P1-visual — the multi-CAZ eye: reafference under eye saccades, ±body yaw
experiments/p1_visual.py
Builds on P0-visual by giving the eye its own CAZ pair. The
eye is now a small body nested in the head with its own hinge joint and its
own pull-only opponent pair, driven by a basic saccade generator (random
fixation target every 0.35 s). The camera is mounted on the eye, so the
camera's total yaw in world is head_yaw + eye_yaw and the analytical
forward model predicts the next frame from the sum — whichever CAZ pair
produced the motion is the one the modulator predicts away.
The point of the experiment is the comparison: same architecture, same modulator, same three-phase schedule — only whether the head's CAZ is active differs.
| condition | what runs |
|---|---|
| +body yaw | the head sweeps (a sinusoidal command) AND the eye saccades |
| −body yaw | the head is held at zero (no body CAZ activity); only the eye saccades |
The deeper claim being tested: gazing-while-still is itself a constructive modulating activity. The snapshot is what survives the eye's own predicted self-motion, not the body's. If the architecture is sound, the reafference register has to hold in the −body-yaw condition, with no body motion at all.
Setup
| component | this experiment |
|---|---|
| body | the P0 head, with a nested eye body carrying its own yaw hinge (range ±15°) and its own pull-only opponent pair (m_eye_right / m_eye_left) |
| eye motor | SaccadeController — uniform-random fixation target in [−15°, +15°], refreshed every 0.35 s; PD-driven OpponentBoard (kp=8, kd=1.2) tracks the target |
| head motor (only in +body yaw) | OpponentBoard driving a 0.30·sin(2π·0.40·t) rad sweep command |
| camera | mounted at the eye's pivot — rotation about its own optical center under combined head_yaw + eye_yaw |
| transducer | EyeCamera, 128 × 128 at 100 Hz (RENDER_EVERY = 2) with two 3×3 box-smoothing passes (~σ 1.0; stands in for the eye's point-spread function) |
| forward model | AnalyticalFramePredictor with angle_correct=True — per-column shift proportional to Δθ · focal_px · sec²(α) (exact under rotation about the optical center; the linear approximation underpredicts at the FOV edges by up to 2×) |
| modulator | same PatchResidualModulator as P0-visual (8 × 8 patches, p90 floor, floor_min = 3.0) |
| world & exafference | the P0-visual arena and oscillating cylinder |
Result
+body yaw (head sweeps + eye saccades) : fire-fraction selftest = 0.076 exaf = 0.097 ×1.3
−body yaw (eye saccades only) : fire-fraction selftest = 0.000 exaf = 0.038 ×37.7
A 30× asymmetry in the fire-fraction contrast between the two conditions. The −body-yaw run is the bench's first clean demonstration that the snapshot is constructed from saccade-driven self-motion in a stationary body.
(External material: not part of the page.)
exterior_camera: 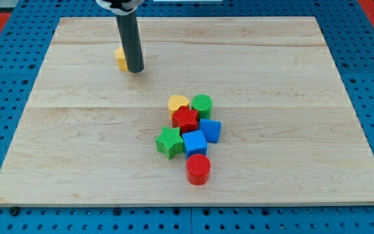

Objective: Slide the yellow hexagon to the top center of the board

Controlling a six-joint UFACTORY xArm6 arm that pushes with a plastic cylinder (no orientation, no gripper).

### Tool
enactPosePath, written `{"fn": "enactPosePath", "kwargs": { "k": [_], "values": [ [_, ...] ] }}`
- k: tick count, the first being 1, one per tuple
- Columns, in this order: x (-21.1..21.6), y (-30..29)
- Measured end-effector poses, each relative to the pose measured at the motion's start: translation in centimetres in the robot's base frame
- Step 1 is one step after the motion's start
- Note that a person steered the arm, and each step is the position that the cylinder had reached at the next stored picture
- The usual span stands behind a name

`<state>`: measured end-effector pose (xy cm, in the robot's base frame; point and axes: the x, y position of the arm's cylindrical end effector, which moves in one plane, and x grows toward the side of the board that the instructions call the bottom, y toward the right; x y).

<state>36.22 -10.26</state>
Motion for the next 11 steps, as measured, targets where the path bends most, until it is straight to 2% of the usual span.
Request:
{"fn": "enactPosePath", "kwargs": {
  "k": [1,2,3,4,6,7,8,10,11],
  "values": [
    [1.2,-4.2],
    [-4.6,-5.6],
    [-3.7,-1.5],
    [-0.7,0.0],
    [-2.3,8.6],
    [-5.1,8.9],
    [-5.9,7.5],
    [-7.2,0.6],
    [-7.6,0.8]
  ]
}}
The +body-yaw run does not show a clean reafference register at the same threshold, and the figure shows why.
Result & interpretation

Two rows, one condition per row. Per row, left to right: mean per-patch
|residual| over time with the four phases shaded; the head_yaw / eye_yaw
schedules; the exafference fire-fraction heatmap; and a representative
|frame − predicted| snapshot from the exafference phase. In −body yaw
the residual sits flat at the floor in calibration and self-test, spikes
during exafference, the fire-fraction heatmap localizes a central blob over
the object, and the residual frame shows the cylinder clean against a quiet
background. In +body yaw the residual oscillates with the head sweep
even during self-test, the fire-fraction heatmap fills with edge activity,
and the residual frame shows the object obscured by wall-edge artifacts that
the linear-shift component of the predictor cannot fully cancel.
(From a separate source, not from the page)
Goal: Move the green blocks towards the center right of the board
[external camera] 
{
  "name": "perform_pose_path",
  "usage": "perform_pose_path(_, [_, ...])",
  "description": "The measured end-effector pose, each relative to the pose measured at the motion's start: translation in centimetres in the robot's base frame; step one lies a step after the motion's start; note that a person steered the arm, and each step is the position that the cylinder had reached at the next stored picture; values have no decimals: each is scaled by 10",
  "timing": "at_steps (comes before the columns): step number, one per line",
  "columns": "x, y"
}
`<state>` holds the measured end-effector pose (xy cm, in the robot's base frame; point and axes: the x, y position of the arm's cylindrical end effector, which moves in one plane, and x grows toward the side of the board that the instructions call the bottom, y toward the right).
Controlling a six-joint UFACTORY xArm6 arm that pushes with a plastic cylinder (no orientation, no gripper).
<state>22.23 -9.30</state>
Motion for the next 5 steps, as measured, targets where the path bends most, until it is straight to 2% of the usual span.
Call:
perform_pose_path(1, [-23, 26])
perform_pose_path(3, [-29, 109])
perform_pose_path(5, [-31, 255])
What the −body-yaw result says
This is the architectural claim made concrete: the reafference register is
anchored at the motor commands that actually moved the camera, not at the
body's CAZs specifically. With the head held at zero, the eye's saccades
provide the only self-motion. The modulator subtracts the predicted frame
shift from Δθ_eye · focal_px · sec²(α) and the residual collapses to the
sensor / rendering noise floor everywhere except where the world is doing
something the eye did not. The contrast is sharper than P0-visual's by an
order of magnitude (×37.7 vs ×4.6) — fixation-and-saccade is a cleaner
motor schedule than a continuous head sweep for the modulator to predict
away, because most of the time the eye is still and the modulator's job is
trivial.
What the +body-yaw result exposes
Combined head sweep + eye saccades take wall content through the FOV edges, where two effects compound:
- The renderer's rasterization sampling differs slightly between consecutive frames at high angular rates.
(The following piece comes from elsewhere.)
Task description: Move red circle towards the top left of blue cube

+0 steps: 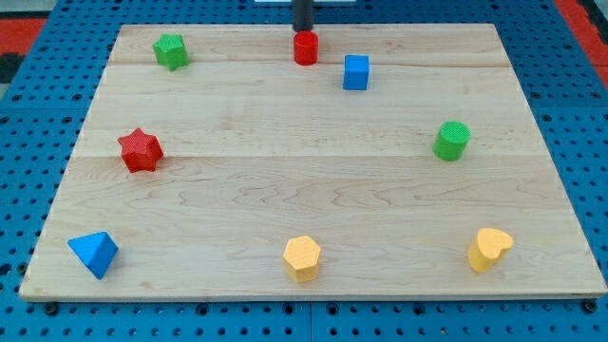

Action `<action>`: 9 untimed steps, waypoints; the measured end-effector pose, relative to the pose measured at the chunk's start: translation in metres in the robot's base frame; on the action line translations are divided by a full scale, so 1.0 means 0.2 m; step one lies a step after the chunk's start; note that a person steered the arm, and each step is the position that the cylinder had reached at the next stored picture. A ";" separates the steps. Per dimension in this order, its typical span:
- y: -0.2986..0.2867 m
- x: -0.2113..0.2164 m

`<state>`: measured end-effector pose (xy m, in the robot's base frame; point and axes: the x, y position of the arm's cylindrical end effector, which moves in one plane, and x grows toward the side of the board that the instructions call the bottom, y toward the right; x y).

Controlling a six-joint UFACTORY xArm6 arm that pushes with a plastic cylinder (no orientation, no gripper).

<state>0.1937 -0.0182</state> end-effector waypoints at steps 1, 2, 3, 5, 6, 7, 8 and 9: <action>-0.09 0.00; -0.08 0.13; -0.08 0.15; 0.00 0.23; 0.00 0.26; 0.00 0.26; 0.00 0.30; 0.04 0.31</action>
- The warp's sub-pixel linear interpolation degrades on the sharp colour edges at the wall-wall corners.
Neither effect is the architecture's responsibility — they are limits of the current predictor + transducer. The page documents this honestly: the multi-CAZ-eye claim holds under eye-only motion; under combined motion it requires either a richer predictor (per-region, depth-aware) or a richer modulator (per-region CAZ structure on the eye, with each zonal CAZ owning its own floor calibrated against its own local content). Both are natural successors and were always going to be — the SMN-faithful eye carries multiple modulating CAZs across the visual field, not one flat 8 × 8 grid.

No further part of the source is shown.